Data in this exercise section start

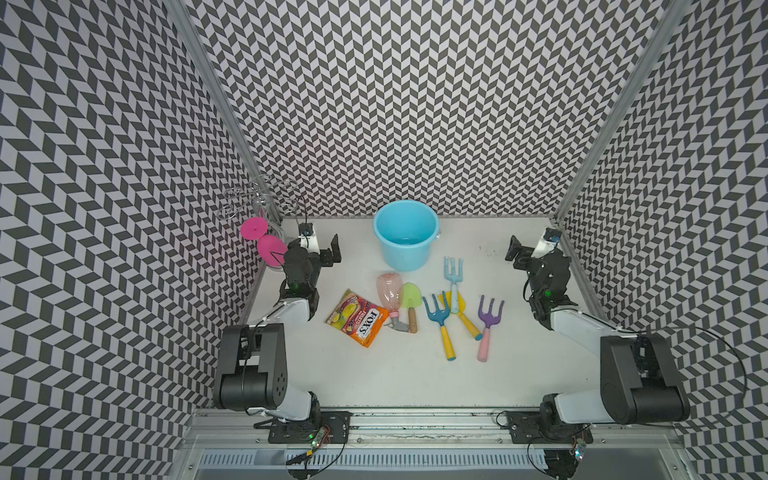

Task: Organize the gardening tools
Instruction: Pick up the gardening tool from the center of the board.

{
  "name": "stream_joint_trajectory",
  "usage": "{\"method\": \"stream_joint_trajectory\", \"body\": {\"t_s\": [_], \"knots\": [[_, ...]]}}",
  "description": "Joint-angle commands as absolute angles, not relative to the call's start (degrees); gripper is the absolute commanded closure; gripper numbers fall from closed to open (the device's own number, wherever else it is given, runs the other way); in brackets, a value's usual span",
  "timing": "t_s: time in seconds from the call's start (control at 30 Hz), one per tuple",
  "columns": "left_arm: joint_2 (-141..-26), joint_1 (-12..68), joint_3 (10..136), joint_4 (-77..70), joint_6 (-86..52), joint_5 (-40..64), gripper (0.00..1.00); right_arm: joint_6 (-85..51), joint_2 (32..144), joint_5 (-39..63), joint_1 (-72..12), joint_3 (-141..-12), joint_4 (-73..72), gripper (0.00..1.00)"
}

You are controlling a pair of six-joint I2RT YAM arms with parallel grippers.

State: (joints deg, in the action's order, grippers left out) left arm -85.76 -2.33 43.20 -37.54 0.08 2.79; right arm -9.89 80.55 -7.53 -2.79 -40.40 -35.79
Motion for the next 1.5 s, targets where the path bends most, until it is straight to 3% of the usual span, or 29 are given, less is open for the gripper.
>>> {"method": "stream_joint_trajectory", "body": {"t_s": [0.0, 0.07, 0.1, 0.2, 0.33, 0.6, 0.63, 0.67, 0.9, 1.1, 1.23, 1.4, 1.47], "knots": [[-85.23, -6.01, 45.80, -31.55, -0.58, 1.93, 0.00, -24.38, 77.77, -2.65, -2.19, -45.52, -20.63, 0.00], [-87.10, -8.76, 49.04, -24.20, -0.58, 1.93, 0.00, -38.87, 77.11, -3.82, -1.42, -48.14, -12.06, 0.01], [-88.88, -10.83, 50.54, -22.10, -0.58, 1.93, 0.00, -41.50, 77.18, 1.16, -0.31, -47.89, -12.86, 0.01], [-96.05, -15.39, 50.47, -33.10, -0.58, 1.93, 0.00, -43.57, 78.37, 15.26, 2.09, -47.30, -18.10, 0.00], [-96.35, -14.60, 45.54, -39.91, -0.58, 1.93, 0.00, -41.15, 79.62, 19.56, 1.23, -51.58, -11.25, 0.00], [-86.92, -7.38, 47.09, -23.04, -0.58, 1.93, 0.00, -36.55, 77.76, 16.73, -3.21, -51.66, -6.91, 0.00], [-86.78, -6.77, 47.37, -21.98, -37.44, 23.30, 0.01, -36.09, 77.85, 16.41, -3.81, -51.96, -6.20, 0.00], [-86.59, -6.24, 47.54, -21.36, -42.01, 30.65, 0.01, -35.56, 77.92, 16.15, -4.47, -52.19, -5.65, 0.00], [-82.21, 0.17, 48.05, -18.21, -33.84, 26.34, 0.02, -32.53, 78.87, 14.10, -8.21, -54.46, -0.65, 0.02], [-75.35, 5.03, 45.25, -20.49, -26.31, 16.65, 0.02, -30.31, 78.33, 14.81, -9.56, -55.19, 2.76, 0.06], [-75.34, 4.54, 43.25, -24.87, -31.52, 16.57, 0.00, -27.51, 80.33, 13.62, -11.71, -58.05, 8.24, 0.09], [-84.13, -1.20, 45.53, -30.45, -41.41, 36.87, 0.01, -25.47, 83.50, 12.04, -14.86, -59.05, 11.92, 0.12], [-84.21, -0.48, 45.40, -30.40, -40.24, 35.95, 0.05, -25.39, 84.68, 11.99, -15.77, -58.62, 12.27, 0.14]]}}
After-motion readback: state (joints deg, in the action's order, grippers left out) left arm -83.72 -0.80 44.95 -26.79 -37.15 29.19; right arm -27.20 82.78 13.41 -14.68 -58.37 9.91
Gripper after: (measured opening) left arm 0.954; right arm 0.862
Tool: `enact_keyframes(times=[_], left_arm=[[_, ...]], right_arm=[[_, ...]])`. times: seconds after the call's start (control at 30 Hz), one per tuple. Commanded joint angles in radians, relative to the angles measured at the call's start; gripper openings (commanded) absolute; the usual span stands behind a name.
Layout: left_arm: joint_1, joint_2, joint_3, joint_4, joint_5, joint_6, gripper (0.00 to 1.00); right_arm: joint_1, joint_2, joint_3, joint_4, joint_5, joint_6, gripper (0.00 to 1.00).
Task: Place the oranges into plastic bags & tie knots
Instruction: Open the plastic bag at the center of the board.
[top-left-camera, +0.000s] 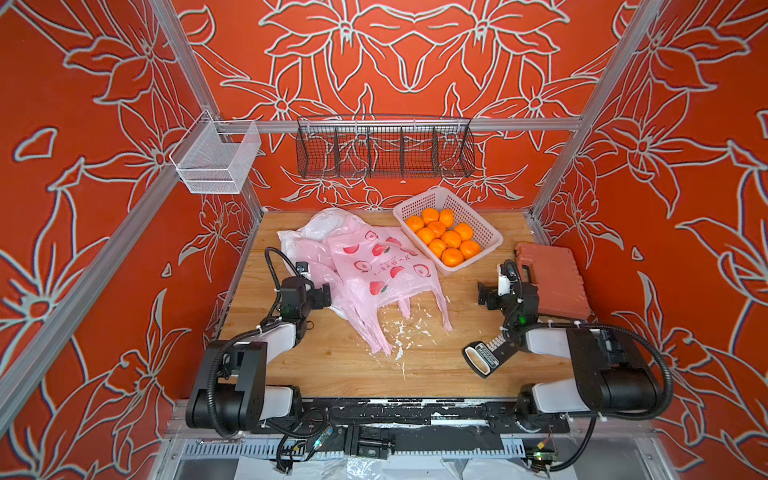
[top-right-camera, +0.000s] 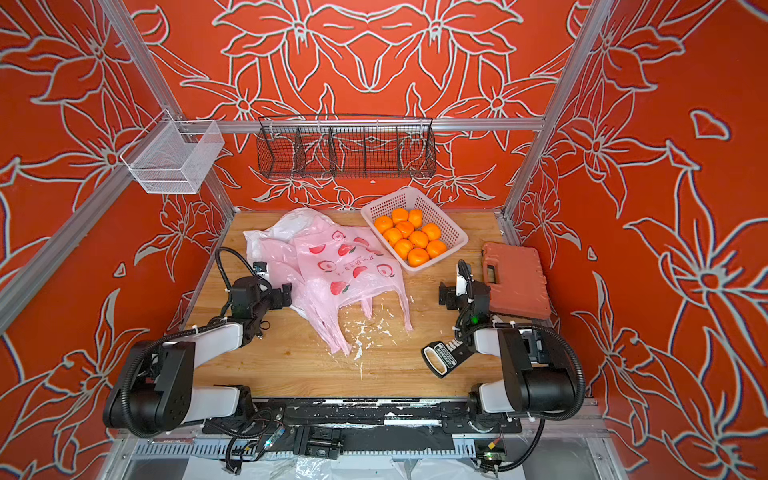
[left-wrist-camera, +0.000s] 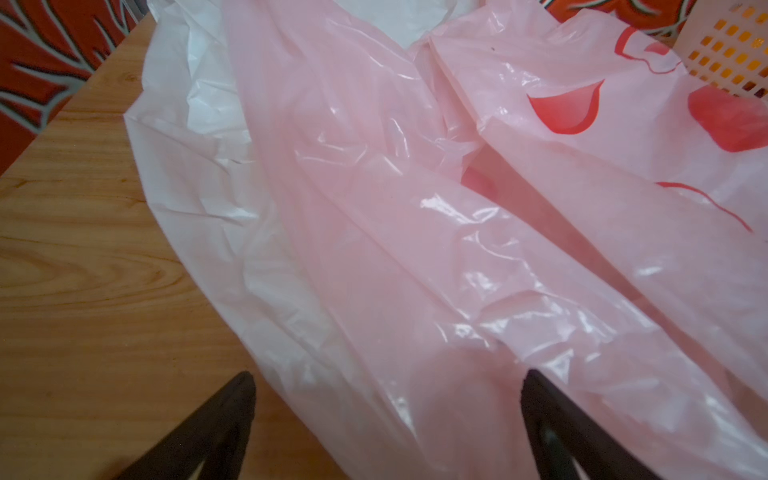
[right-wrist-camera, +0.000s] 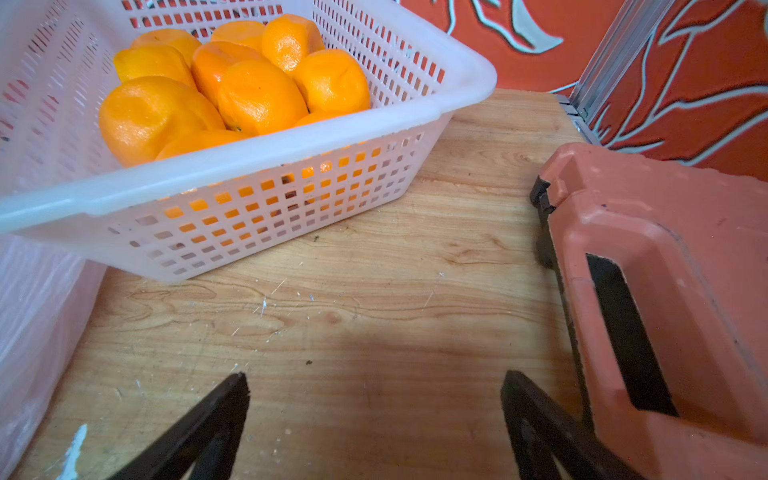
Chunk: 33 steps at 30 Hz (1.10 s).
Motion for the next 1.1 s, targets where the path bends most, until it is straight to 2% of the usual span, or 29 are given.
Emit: enact_keyframes(times=[0.0,0.53,0.63,0.77,0.87,0.93,1.0,1.07], left_arm=[[0.003,0.005,0.015,-0.002,-0.003,-0.002,0.97],[0.003,-0.001,0.016,-0.005,0.001,-0.002,0.97],[-0.011,-0.051,0.063,-0.115,0.011,0.017,0.97],[-0.053,-0.161,0.101,-0.265,-0.101,-0.002,0.97],[-0.060,-0.242,0.140,-0.397,-0.221,-0.087,0.97],[-0.060,-0.269,0.201,-0.531,-0.335,-0.202,0.97],[-0.058,-0.269,0.278,-0.700,-0.480,-0.376,0.97],[-0.050,-0.247,0.376,-0.971,-0.610,-0.624,0.97]], right_arm=[[-0.003,-0.011,0.018,0.001,-0.005,-0.007,0.98],[-0.004,-0.015,0.013,0.008,-0.010,-0.007,0.98],[-0.002,-0.067,-0.010,0.014,-0.025,-0.016,0.98],[-0.002,-0.225,0.013,-0.167,-0.008,0.001,0.98],[-0.003,-0.336,0.046,-0.311,0.043,0.056,0.98],[-0.002,-0.400,0.091,-0.434,0.101,0.132,0.98],[-0.003,-0.437,0.137,-0.547,0.131,0.212,0.98],[-0.002,-0.455,0.191,-0.684,0.195,0.331,0.98]])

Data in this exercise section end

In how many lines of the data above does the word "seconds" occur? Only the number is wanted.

- Exercise solution: 2